Culture

Democratic Debate 2019: Kamala Harris Won the Night


“I would like to speak on the issue of race,” Kamala Harris said Thursday night, an hour into the Democratic-primary debate. She turned to Joe Biden, who, less than two weeks ago, had spoken warmly about his work across ideological lines with two of the last segregationists in the Senate. “I do not believe you are a racist,” she began. But. “It was actually very hurtful to hear you talk about the reputations of two U.S. senators who built their reputations and careers on the segregation of race in this country. And it was not only that, but you also worked with them to oppose busing.” Harris looked at Biden; Biden looked straight ahead. She described a little girl who had been part of the second class bused to integrate public schools in Berkeley, California. “That little girl was me.”

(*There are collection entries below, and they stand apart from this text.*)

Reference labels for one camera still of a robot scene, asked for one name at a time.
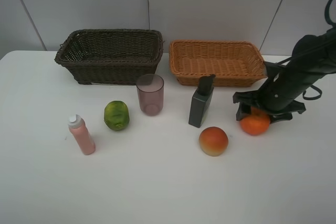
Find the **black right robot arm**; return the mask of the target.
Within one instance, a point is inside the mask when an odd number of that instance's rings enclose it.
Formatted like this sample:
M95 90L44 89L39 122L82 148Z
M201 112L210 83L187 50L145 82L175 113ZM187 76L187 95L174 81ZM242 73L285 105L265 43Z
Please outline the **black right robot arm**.
M292 114L302 114L306 107L296 101L308 100L308 88L322 91L314 83L335 73L335 28L320 36L306 35L295 45L291 57L277 63L264 63L267 80L255 91L236 92L233 102L239 105L236 120L251 114L253 108L266 113L271 123L289 121Z

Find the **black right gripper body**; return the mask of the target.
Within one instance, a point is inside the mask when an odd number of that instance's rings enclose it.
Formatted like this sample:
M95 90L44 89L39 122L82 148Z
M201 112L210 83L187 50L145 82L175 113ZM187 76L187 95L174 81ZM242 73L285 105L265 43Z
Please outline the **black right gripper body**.
M245 103L258 108L266 114L298 112L306 107L295 99L303 93L306 75L277 63L264 62L267 79L258 90L235 92L234 103Z

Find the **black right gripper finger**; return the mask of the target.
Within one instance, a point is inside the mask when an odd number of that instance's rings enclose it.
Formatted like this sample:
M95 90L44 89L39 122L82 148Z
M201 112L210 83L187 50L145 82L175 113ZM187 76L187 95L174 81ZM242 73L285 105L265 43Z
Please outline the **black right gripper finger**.
M240 103L236 113L236 121L241 121L249 115L251 115L251 106L245 103Z
M270 124L274 124L281 121L290 121L292 120L292 113L286 112L286 113L278 113L278 114L268 114L270 118Z

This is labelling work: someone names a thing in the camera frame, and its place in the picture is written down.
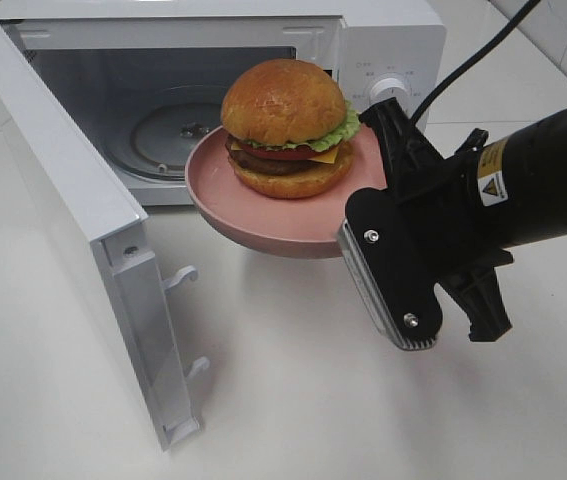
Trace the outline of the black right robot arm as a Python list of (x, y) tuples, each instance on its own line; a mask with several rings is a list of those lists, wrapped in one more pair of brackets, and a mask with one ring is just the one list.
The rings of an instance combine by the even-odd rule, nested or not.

The rules gave Biden the chance to respond. “A mischaracterization of my position across the board,” Biden said. “I didn’t oppose busing in America.” But then he started to sound lawyerly. He had opposed only the intervention of the federal Department of Education in busing. In fact, Biden opposed busing, then and now; it was a federal policy, and without federal intervention, Berkeley and countless other places across the country would not have integrated their schools. Harris noted that she was part of her pioneering class “almost two decades after Brown v. Board of Education.” “Because your city council opposed it,” Biden replied. That remark made Harris’s point for her: a city council should not have veto power over civil rights. It was the first turning point of the Democratic Presidential election.

The essential arguments of Thursday night’s Presidential-primary debate were about the past. The explicit argument between Biden and Harris was over the racial politics of the nineteen-seventies; the implicit one was about which of them could claim the legacy of Barack Obama. Biden invoked his former boss early and often. “Build on what we did,” Biden said, and later he praised Obama for having done a “heckuva job.” But, while Biden may have some claim on the underlying reasonableness of the Obama years, he has little relation to Obama’s political character—on his sense of justice, his introspection, and his transformative promise. Just before the debate began, the cameras had captured nine candidates scribbling notes. Biden was just calmly looking around.

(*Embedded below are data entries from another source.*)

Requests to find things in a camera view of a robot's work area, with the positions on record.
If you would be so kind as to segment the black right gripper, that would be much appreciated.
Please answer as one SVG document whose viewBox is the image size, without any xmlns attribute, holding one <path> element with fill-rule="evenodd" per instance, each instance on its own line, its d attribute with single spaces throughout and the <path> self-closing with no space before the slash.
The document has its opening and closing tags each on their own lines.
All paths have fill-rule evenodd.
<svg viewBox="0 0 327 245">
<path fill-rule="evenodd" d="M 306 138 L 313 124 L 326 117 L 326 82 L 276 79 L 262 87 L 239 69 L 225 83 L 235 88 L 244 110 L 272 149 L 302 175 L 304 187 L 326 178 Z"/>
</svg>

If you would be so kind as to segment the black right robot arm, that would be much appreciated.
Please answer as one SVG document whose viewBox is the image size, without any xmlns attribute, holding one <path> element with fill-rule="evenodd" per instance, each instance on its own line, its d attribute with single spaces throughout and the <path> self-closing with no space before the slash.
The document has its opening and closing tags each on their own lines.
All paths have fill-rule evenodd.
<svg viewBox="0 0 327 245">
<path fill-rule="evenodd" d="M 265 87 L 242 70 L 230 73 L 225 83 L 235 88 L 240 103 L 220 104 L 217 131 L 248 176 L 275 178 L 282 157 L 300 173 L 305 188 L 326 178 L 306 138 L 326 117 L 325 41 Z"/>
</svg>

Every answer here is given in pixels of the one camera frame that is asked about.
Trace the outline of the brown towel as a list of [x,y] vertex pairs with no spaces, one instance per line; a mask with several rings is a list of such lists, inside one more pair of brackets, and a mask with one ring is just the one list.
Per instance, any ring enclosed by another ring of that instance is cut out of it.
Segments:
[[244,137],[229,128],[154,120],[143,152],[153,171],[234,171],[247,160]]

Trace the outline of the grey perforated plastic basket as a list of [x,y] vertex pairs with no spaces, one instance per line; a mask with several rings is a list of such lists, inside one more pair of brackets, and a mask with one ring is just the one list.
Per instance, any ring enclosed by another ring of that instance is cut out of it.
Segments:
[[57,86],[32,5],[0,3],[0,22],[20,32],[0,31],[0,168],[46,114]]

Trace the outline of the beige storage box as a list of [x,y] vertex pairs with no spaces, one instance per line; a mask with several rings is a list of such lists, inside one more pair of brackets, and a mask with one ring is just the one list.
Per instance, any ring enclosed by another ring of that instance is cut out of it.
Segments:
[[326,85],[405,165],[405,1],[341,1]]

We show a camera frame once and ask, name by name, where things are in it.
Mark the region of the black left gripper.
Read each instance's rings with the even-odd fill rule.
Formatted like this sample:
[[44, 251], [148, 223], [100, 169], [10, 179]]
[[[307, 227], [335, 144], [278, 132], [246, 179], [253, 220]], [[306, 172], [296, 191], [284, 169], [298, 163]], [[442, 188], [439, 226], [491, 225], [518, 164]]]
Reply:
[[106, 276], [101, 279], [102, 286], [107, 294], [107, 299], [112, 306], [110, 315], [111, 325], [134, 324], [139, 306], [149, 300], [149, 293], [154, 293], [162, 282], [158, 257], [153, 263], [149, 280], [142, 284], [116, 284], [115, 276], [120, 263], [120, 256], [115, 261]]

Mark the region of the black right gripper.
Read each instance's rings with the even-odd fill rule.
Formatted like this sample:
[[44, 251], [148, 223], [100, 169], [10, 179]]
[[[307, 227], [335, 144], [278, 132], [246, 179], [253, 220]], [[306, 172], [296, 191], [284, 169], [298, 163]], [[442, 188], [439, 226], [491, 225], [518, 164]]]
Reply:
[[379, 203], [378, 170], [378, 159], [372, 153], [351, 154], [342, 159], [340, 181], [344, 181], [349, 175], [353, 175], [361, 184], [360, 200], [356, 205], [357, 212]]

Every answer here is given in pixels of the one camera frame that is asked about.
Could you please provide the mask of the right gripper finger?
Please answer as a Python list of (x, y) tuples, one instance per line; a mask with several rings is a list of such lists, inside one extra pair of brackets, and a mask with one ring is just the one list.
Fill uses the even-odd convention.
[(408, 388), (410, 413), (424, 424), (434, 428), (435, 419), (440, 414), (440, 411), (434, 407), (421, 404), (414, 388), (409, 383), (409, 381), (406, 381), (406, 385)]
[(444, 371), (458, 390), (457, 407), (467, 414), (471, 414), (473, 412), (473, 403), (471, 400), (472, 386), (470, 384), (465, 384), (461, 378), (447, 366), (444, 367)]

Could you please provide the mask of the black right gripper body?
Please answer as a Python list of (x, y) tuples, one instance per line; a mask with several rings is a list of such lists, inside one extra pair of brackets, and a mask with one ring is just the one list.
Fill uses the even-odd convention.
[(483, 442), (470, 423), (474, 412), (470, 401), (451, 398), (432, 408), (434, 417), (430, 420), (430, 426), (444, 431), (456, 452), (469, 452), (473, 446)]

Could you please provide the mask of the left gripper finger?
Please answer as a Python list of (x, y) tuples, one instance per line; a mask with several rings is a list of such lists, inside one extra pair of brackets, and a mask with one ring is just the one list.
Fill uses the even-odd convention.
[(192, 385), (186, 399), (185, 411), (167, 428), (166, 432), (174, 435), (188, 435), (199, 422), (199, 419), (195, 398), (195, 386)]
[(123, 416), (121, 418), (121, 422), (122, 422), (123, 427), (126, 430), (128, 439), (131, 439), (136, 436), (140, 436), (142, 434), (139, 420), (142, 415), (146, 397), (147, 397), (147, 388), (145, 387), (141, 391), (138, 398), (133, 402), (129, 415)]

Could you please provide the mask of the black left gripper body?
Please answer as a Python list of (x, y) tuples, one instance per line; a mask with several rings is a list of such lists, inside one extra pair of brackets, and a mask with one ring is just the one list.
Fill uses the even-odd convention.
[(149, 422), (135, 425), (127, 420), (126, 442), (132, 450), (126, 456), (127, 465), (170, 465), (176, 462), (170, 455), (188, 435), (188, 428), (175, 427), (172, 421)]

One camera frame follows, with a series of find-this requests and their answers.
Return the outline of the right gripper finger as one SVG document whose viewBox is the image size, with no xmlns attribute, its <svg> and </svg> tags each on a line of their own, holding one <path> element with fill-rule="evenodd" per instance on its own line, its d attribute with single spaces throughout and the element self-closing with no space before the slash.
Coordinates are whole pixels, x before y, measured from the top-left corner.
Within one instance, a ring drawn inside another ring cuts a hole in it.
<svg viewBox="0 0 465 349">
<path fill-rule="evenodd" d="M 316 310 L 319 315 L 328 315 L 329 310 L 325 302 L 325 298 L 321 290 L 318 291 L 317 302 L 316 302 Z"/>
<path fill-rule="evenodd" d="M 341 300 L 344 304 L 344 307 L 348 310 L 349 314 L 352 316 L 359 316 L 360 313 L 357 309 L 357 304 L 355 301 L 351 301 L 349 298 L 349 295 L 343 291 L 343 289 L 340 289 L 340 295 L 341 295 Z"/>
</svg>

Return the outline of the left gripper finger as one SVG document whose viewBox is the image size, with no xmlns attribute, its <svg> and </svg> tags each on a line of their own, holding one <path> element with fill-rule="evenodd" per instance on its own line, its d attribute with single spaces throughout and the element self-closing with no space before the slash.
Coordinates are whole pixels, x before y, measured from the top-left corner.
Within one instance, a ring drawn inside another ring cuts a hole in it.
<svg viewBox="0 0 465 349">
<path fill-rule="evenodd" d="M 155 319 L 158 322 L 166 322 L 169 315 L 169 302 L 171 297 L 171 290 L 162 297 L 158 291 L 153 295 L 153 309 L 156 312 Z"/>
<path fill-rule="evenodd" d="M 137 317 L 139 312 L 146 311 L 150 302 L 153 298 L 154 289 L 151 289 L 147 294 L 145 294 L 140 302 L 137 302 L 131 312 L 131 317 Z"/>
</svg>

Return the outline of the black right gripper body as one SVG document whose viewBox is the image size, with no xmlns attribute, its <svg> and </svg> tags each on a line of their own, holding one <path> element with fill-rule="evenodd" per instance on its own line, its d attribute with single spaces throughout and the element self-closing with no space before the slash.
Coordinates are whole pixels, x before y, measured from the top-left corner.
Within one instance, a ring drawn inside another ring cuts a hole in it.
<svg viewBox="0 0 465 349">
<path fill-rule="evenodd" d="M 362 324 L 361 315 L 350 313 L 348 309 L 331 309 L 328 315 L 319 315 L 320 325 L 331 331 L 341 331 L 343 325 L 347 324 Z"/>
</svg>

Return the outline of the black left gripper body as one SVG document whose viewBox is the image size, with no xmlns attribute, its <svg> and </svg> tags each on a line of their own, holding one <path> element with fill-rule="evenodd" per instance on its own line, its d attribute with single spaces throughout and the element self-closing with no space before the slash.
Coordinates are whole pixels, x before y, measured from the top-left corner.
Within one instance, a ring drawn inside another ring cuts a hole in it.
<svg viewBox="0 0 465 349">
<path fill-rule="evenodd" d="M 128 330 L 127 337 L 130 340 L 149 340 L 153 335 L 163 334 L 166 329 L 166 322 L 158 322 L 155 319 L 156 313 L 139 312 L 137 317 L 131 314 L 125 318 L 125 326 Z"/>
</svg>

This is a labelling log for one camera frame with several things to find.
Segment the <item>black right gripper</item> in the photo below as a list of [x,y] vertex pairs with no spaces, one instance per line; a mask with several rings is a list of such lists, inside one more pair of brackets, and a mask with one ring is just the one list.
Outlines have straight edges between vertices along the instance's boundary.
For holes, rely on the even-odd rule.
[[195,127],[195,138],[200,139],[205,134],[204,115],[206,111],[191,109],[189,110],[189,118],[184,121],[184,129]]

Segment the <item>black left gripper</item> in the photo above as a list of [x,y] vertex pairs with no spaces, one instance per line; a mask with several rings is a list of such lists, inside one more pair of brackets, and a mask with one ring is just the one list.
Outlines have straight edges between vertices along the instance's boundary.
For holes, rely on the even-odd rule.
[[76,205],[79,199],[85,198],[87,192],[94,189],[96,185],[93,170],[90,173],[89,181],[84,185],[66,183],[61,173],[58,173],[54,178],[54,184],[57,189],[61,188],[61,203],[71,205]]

In randomly assigning Presidential candidates to each night’s debate, the Democratic Party did not divide its talents evenly. Thursday night got almost all of the front-runners as well as the personalities: the slightly spacy Marianne Williamson, the interrupting Kirsten Gillibrand. Things got a little shouty, twenty minutes in, when Eric Swalwell, a young congressman from California, challenged Biden to pass the generational torch. The candidates shouted over each other—“As part of Joe’s generation, let me respond,” Sanders said—until Harris, not for the last time, seized the stage. “Hey guys, you know what? America does not want to witness a food fight,” she said.

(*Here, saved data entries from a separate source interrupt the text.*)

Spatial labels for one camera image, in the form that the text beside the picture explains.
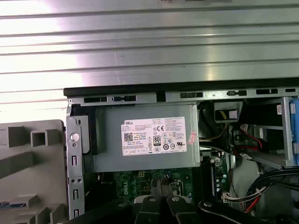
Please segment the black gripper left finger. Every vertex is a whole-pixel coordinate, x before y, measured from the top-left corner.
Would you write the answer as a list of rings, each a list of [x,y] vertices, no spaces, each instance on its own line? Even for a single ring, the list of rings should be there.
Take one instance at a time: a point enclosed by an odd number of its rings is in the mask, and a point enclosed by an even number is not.
[[[160,179],[151,182],[150,195],[135,198],[129,205],[123,199],[116,199],[79,215],[66,224],[158,224],[162,203]]]

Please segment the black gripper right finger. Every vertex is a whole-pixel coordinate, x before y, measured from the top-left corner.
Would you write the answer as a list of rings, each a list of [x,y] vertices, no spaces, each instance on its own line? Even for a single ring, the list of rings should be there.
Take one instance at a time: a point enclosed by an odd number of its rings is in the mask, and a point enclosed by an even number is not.
[[[187,198],[174,195],[170,178],[163,178],[163,195],[178,224],[257,224],[258,218],[218,202],[202,200],[197,205]]]

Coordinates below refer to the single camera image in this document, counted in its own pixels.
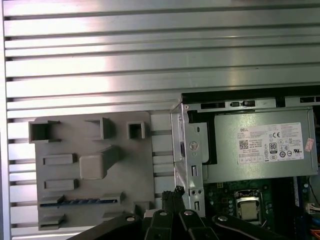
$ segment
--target gray plastic bracket
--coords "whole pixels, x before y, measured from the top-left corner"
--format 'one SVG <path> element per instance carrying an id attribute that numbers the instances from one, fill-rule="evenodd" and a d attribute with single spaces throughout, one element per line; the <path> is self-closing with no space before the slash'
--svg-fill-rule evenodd
<path id="1" fill-rule="evenodd" d="M 133 213 L 144 216 L 145 212 L 152 208 L 150 201 L 136 201 L 133 203 Z"/>
<path id="2" fill-rule="evenodd" d="M 65 215 L 45 216 L 39 221 L 40 230 L 57 230 L 60 223 L 66 219 Z"/>
<path id="3" fill-rule="evenodd" d="M 116 218 L 116 217 L 119 217 L 121 216 L 122 214 L 124 214 L 125 211 L 111 211 L 111 212 L 105 212 L 102 216 L 102 220 L 103 221 L 108 221 L 110 219 L 113 219 L 113 218 Z"/>
<path id="4" fill-rule="evenodd" d="M 146 126 L 143 121 L 132 121 L 126 123 L 126 131 L 128 139 L 145 139 Z"/>
<path id="5" fill-rule="evenodd" d="M 44 182 L 44 189 L 50 192 L 71 191 L 78 186 L 78 179 L 47 180 Z"/>
<path id="6" fill-rule="evenodd" d="M 108 118 L 101 117 L 100 119 L 86 120 L 86 122 L 100 126 L 99 136 L 93 136 L 90 138 L 91 140 L 105 140 L 114 135 L 112 122 Z"/>
<path id="7" fill-rule="evenodd" d="M 60 142 L 60 139 L 52 137 L 52 125 L 59 124 L 59 121 L 42 121 L 42 122 L 29 122 L 29 143 L 52 143 Z"/>
<path id="8" fill-rule="evenodd" d="M 65 196 L 48 196 L 40 199 L 38 203 L 41 204 L 57 204 L 65 199 Z"/>
<path id="9" fill-rule="evenodd" d="M 76 160 L 77 155 L 74 153 L 47 155 L 43 157 L 43 165 L 73 164 Z"/>
<path id="10" fill-rule="evenodd" d="M 103 179 L 107 171 L 120 159 L 120 149 L 109 146 L 98 153 L 84 155 L 79 159 L 80 178 L 83 180 Z"/>

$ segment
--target sticker
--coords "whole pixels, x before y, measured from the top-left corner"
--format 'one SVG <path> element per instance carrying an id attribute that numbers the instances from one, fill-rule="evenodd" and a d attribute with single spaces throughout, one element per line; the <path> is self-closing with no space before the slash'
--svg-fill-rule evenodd
<path id="1" fill-rule="evenodd" d="M 304 159 L 300 122 L 242 127 L 236 137 L 239 164 Z"/>
<path id="2" fill-rule="evenodd" d="M 196 141 L 192 141 L 192 142 L 190 142 L 190 144 L 189 144 L 189 148 L 190 148 L 192 151 L 197 150 L 198 147 L 199 147 L 199 144 L 198 144 Z"/>
<path id="3" fill-rule="evenodd" d="M 305 150 L 306 152 L 311 152 L 311 149 L 312 149 L 312 146 L 313 146 L 313 144 L 314 144 L 314 141 L 315 141 L 315 140 L 313 140 L 312 138 L 308 138 L 308 140 L 306 141 L 305 148 L 304 148 L 304 150 Z"/>

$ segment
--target screw
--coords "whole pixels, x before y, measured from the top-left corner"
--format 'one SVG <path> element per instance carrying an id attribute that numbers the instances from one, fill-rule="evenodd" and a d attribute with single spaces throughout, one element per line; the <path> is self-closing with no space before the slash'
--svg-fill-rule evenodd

Harris, long presumed to be a front-runner, was not at her best during the first months of the Presidential campaign, when the candidates began to introduce policy proposals. Hers had a slightly speculative feel: early on, she came out in favor of abolishing private health insurance, though she did little to explain why. But now we are beginning the next phase, perhaps a full year of regular debates, and Harris, a former prosecutor, and the most vigorous interrogator on the Judiciary Committee, stands out. Her language, more than any of the others’, is direct; she has an oppositional energy. What would Harris do on her first day in office? “Release children from cages,” she said. In recent weeks, it was possible to imagine that a three-way contest was emerging, between Biden, Warren, and Sanders. Reread Harris’s statements about race on Thursday night and some of them seem aimed at all three of them. “I will tell you,” Harris said, “that on this subject it cannot be an intellectual debate.”